The required lines are those that contain "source"; pull them out of the data and copy them.
=== Section Start ===
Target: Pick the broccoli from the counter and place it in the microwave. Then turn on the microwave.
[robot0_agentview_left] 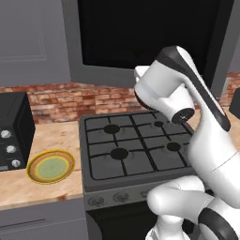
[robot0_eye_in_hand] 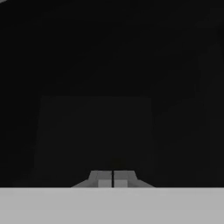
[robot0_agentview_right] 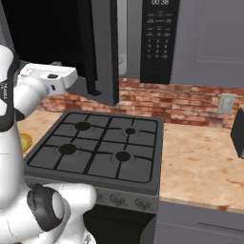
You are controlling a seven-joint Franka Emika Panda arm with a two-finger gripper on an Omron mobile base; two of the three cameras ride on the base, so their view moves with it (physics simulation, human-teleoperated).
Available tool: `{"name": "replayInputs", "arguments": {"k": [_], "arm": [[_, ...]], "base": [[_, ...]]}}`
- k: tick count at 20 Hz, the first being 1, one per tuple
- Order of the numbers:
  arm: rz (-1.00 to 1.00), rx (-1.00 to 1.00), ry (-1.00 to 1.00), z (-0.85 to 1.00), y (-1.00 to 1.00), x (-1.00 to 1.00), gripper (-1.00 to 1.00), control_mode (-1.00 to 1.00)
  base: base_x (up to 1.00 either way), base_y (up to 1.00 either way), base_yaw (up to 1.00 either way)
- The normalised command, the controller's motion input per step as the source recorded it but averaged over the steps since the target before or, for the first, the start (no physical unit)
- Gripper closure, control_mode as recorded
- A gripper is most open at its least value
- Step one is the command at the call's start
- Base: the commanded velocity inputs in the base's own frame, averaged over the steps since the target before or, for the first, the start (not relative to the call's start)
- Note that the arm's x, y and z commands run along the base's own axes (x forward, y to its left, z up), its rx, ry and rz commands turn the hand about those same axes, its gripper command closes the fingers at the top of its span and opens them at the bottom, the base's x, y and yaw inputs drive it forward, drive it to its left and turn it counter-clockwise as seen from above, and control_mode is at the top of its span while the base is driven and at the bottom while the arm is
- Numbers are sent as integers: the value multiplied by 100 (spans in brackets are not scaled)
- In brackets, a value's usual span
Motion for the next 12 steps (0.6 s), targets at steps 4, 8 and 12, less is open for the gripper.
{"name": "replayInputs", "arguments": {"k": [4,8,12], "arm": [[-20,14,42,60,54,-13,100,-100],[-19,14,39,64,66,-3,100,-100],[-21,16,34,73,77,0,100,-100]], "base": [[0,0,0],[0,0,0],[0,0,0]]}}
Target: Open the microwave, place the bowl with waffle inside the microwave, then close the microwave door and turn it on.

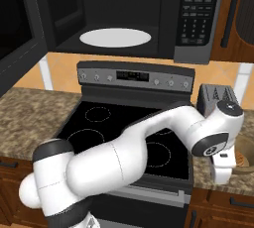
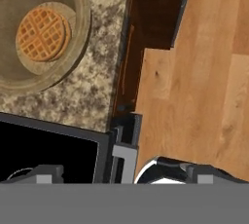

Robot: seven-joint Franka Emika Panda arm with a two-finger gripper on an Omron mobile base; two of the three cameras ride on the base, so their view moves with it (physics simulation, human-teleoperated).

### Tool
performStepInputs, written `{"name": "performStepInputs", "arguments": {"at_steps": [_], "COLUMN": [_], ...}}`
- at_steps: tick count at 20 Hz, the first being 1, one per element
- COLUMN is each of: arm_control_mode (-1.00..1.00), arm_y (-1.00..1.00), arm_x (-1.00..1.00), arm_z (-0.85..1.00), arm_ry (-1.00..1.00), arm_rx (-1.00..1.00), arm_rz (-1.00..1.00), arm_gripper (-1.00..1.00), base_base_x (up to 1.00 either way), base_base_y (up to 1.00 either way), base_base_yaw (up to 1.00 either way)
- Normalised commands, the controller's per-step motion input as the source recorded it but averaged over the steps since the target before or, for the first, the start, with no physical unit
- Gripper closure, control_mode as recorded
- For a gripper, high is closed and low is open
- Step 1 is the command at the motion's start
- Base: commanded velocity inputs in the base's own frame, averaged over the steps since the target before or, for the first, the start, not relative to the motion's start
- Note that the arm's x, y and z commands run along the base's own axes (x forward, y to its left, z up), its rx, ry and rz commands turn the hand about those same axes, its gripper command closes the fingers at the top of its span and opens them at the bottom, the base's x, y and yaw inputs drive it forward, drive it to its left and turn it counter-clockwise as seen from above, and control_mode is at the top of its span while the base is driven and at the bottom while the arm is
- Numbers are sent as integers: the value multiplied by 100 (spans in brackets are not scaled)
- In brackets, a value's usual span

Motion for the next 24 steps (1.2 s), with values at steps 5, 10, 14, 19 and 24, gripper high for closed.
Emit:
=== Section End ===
## Worked solution
- The normalised command, the controller's motion input per step as the source recorded it but averaged over the steps since the target before or, for the first, the start (no physical unit)
- Normalised commands, the controller's per-step motion input as the source recorded it but averaged over the steps since the target before or, for the first, the start, with no physical unit

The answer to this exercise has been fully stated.